[Python-ideas] Add a __cite__ method for scientific packages

Matt Arcidy marcidy at gmail.com
Fri Jun 29 21:58:20 EDT 2018


On Fri, Jun 29, 2018, 17:14 Andrei Kucharavy <andrei.kucharavy at gmail.com>
wrote:

> One more thing. There's precedent for this: when you start an interactive
>> Python interpreter it tells you how to get help, but also how to get
>> copyright, credits and license information:
>>
>> $ python3
>> Python 3.6.6 (v3.6.6:4cf1f54eb7, Jun 26 2018, 19:50:54)
>> [GCC 4.2.1 Compatible Apple LLVM 6.0 (clang-600.0.57)] on darwin
>> Type "help", "copyright", "credits" or "license" for more information.
>> >>> credits
>>     Thanks to CWI, CNRI, BeOpen.com, Zope Corporation and a cast of
>> thousands
>>     for supporting Python development.  See www.python.org for more
>> information.
>> >>>
>>
>
This is thin justification to add something to core.

It seems like the very small percentage of academic users whose careers
depend on this cannot resolve the political issue of forming a standards
body.

I don't see how externalizing the standard development will help.  Kudos
for shortcutting the process in a practical way to just get it done,  but
this just puts core devs in the middle of silly academic spats.  A language
endorsed citation method isn't a 'correct' method, and without the broad
consensus that currently doesn't exist, this becomes _your_ method, a
picked winner but ultimately a lightning rod for bored tenured professors
with personal axes to grind.  If this were about implementing an existing
correct method I'm sure a grad student would be tasked with it for an
afternoon.

This is insanely easy to implement in docstrings, or a standard import, or
mandatory include, or decorator, or anywhere else, it's just a parsing
protocol.  I believe 3.7 now exposes docstrings in the AST, meaning a
simple static analyzer can handle all of PyPi, giving you crazy granularity
if citations existed.  Don't you want to cite the exact algorithm used in
an imported method, not just lump them all into one call?  Heck, I bet you
could use type annotations.

This really feels like you've got an amazing multi-tool but you want to
turn the world, not the screw.

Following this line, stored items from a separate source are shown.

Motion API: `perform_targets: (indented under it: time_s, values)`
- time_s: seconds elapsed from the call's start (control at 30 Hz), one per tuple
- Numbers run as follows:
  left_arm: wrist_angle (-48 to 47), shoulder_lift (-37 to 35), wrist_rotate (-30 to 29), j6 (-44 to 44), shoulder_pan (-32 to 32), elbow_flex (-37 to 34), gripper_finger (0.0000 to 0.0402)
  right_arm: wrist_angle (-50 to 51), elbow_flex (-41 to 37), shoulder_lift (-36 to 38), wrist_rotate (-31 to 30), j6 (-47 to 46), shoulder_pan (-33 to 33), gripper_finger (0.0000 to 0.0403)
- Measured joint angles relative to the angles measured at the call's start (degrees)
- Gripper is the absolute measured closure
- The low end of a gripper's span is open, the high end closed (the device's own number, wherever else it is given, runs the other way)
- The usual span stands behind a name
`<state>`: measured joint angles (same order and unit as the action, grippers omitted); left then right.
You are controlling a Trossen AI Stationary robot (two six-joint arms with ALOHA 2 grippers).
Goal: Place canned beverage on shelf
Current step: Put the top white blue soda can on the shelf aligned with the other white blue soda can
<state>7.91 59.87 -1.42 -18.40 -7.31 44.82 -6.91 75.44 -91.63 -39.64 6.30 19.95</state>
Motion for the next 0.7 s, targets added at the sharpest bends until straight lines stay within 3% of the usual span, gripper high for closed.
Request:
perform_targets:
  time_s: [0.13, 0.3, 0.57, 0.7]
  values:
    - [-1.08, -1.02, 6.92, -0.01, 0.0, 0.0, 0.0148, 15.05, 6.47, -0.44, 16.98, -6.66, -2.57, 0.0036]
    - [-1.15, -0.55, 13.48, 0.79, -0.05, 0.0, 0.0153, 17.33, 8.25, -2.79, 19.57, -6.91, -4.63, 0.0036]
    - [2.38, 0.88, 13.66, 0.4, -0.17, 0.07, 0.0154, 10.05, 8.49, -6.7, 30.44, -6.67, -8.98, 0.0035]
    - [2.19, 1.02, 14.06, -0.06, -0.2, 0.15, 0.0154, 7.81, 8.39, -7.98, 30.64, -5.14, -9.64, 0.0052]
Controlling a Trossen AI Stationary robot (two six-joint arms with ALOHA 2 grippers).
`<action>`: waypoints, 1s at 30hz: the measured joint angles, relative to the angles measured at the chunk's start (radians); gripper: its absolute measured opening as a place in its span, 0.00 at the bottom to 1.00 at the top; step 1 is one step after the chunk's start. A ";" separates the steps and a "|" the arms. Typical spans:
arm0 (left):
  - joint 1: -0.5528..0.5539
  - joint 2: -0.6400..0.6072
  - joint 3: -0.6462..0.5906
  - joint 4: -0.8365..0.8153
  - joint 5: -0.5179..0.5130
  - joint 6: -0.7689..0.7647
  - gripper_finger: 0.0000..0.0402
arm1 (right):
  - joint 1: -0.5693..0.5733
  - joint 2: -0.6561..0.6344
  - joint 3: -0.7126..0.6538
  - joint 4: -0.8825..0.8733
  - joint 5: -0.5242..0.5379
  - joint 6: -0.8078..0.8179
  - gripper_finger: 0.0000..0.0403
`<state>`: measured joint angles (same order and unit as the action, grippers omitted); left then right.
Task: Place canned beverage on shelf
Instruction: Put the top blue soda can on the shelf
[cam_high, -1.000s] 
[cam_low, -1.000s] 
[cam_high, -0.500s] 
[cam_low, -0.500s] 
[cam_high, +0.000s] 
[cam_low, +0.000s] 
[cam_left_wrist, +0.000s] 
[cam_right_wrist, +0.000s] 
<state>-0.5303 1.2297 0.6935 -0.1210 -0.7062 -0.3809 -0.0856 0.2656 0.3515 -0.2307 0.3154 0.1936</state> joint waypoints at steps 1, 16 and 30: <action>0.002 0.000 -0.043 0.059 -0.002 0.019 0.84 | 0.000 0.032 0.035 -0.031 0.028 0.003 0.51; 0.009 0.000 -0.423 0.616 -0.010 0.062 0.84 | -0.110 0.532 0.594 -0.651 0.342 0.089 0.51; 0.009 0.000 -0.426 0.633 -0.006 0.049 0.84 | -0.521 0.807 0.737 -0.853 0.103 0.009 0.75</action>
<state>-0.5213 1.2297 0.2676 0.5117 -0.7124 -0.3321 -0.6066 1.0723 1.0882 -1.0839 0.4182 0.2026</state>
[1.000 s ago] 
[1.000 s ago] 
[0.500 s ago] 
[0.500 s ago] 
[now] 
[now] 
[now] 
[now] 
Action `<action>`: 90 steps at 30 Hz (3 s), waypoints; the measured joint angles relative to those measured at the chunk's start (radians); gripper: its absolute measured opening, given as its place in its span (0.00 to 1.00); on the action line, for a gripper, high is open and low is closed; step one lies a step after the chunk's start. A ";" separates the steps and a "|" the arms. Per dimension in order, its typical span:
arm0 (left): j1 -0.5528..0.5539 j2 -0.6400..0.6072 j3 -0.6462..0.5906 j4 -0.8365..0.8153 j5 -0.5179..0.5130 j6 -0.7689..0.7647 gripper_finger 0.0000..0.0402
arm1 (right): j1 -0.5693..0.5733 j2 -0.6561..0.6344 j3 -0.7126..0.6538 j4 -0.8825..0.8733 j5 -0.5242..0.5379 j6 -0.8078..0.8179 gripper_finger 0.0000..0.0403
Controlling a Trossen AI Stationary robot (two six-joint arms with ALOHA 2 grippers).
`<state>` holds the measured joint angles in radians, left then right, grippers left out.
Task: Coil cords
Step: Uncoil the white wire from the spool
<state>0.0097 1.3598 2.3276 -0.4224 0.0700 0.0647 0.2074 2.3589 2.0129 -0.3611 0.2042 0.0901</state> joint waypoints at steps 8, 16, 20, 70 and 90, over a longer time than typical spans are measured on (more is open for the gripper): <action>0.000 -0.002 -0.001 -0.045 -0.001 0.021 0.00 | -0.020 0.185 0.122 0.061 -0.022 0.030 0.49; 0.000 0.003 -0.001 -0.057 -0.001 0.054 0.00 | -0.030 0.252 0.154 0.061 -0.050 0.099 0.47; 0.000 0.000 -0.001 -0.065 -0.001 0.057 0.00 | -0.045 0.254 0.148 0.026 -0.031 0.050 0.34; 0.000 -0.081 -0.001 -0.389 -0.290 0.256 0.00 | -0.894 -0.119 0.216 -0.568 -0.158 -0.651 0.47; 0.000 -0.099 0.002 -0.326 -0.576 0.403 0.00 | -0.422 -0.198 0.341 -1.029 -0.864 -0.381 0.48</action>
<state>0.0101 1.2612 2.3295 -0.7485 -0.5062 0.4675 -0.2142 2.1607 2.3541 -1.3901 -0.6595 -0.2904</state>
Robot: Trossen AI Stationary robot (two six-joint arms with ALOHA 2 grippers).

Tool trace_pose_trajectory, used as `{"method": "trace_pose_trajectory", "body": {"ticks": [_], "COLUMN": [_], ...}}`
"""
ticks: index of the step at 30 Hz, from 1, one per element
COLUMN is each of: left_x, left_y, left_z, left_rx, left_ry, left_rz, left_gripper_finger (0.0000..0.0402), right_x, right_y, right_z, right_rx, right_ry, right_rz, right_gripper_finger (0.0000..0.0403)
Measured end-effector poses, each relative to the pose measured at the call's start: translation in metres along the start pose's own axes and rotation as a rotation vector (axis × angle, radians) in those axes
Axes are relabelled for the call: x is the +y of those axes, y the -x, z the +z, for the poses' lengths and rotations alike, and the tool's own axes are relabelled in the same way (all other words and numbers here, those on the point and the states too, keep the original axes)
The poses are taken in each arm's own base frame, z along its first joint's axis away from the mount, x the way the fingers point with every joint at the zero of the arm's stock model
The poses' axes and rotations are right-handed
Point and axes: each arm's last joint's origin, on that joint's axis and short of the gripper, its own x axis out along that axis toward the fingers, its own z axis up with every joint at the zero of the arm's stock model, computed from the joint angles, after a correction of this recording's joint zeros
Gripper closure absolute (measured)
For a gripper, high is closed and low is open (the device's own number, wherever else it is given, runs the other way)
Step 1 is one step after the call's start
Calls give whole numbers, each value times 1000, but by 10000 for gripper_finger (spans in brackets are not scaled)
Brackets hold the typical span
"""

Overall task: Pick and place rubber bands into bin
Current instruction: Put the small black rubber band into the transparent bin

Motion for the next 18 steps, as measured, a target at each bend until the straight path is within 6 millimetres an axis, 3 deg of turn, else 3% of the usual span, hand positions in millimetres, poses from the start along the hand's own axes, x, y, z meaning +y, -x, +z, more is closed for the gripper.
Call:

This isn't a tool the majority of people
will use, even if the citations exist.

Don't get me wrong, I love designing standards and protocols, but this is
pretty niche.

I assume it won't be mandatory so I'm tilting at windmills,  but then if
it's not mandatory, what's the point of putting it in core?  Just create a
jstor style git server where obeying the citation protocol is mandatory.
Of course, enforcing a missing citation is impossible, but it does mean
citations can be generated by parsing imports.  This is how it will evolve
over time, by employing core devs on that server framework.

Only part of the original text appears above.